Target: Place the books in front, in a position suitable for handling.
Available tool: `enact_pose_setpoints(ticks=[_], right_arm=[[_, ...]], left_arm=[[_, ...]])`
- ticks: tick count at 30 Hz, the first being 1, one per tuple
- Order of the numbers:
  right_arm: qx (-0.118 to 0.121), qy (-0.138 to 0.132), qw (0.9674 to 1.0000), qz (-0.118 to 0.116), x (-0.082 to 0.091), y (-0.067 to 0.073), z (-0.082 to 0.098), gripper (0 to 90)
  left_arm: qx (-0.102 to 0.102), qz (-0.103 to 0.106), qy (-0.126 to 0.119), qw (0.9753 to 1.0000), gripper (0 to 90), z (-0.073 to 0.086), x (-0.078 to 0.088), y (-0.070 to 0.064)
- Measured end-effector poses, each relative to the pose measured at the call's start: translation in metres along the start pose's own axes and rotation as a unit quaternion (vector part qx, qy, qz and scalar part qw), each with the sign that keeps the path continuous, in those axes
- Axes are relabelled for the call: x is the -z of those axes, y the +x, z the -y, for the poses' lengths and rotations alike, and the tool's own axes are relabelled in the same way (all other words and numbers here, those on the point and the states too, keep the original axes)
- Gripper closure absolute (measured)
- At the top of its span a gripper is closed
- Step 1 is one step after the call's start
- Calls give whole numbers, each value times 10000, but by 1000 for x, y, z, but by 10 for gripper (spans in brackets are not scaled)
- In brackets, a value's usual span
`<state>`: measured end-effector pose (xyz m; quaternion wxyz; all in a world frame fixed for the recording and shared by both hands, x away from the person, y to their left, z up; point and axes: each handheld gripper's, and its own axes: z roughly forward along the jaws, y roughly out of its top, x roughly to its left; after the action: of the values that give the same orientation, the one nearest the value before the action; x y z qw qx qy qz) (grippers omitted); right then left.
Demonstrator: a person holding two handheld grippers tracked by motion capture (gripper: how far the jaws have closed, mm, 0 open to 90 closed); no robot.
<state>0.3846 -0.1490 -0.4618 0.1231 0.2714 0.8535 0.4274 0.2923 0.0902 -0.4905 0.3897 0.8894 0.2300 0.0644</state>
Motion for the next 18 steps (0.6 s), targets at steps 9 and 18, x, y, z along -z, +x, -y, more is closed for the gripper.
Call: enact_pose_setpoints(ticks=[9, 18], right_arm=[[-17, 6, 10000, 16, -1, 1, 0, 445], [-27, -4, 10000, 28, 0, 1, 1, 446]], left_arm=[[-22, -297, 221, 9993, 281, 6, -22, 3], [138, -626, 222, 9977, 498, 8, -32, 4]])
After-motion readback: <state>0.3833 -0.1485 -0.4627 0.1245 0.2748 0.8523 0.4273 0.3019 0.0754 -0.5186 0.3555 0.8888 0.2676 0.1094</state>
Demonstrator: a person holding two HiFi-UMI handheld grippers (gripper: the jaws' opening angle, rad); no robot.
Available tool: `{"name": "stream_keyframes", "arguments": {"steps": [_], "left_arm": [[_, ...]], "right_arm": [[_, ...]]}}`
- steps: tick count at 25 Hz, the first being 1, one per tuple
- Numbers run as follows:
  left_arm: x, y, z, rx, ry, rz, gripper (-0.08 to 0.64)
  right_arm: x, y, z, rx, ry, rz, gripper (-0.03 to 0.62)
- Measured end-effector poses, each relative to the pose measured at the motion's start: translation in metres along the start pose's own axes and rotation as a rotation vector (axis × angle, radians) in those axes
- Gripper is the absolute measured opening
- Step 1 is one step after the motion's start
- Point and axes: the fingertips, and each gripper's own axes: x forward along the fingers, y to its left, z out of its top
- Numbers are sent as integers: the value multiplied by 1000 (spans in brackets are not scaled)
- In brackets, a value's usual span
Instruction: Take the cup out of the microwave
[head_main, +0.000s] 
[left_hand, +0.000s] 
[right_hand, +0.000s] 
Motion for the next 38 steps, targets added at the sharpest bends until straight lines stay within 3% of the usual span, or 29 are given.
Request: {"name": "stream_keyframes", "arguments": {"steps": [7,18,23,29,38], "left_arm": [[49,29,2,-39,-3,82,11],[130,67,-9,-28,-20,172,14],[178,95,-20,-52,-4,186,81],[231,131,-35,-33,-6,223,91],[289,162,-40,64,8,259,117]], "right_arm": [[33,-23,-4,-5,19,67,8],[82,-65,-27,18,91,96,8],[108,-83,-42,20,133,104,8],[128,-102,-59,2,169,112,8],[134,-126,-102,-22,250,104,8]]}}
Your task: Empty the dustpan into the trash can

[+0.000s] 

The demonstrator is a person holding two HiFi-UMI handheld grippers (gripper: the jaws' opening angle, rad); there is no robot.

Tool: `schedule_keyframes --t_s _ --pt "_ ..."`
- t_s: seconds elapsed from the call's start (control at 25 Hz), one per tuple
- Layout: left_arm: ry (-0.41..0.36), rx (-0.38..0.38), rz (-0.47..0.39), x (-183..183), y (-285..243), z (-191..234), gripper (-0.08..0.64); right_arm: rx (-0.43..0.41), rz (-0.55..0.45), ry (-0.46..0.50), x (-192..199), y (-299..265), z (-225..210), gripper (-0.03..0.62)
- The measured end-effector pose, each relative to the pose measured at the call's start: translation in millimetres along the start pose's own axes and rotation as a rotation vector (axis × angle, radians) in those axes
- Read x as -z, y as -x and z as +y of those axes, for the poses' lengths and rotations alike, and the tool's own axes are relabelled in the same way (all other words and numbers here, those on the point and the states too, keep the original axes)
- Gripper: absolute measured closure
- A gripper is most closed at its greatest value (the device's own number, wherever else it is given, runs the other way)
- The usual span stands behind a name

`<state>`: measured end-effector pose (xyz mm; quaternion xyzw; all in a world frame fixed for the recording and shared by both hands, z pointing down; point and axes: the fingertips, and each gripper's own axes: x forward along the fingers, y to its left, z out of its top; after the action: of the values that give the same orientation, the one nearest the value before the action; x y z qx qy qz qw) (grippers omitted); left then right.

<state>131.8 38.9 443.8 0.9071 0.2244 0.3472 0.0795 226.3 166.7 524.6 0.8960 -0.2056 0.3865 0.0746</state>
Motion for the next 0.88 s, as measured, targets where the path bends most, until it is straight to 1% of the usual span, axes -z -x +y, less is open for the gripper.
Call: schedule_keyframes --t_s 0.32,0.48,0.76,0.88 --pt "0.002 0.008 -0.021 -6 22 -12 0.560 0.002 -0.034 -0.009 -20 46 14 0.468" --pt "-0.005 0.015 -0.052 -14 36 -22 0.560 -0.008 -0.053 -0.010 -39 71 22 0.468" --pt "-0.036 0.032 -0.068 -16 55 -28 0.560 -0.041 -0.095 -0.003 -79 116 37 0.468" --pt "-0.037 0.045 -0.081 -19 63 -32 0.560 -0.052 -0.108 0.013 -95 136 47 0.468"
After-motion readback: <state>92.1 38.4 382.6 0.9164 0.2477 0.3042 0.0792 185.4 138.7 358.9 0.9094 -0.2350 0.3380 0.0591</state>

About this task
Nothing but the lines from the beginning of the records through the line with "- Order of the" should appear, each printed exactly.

Your response
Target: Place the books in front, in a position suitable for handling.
Available tool: `enact_pose_setpoints(ticks=[_], right_arm=[[_, ...]], left_arm=[[_, ...]])`
- ticks: tick count at 30 Hz, the first being 1, one per tuple
- Order of the numbers:

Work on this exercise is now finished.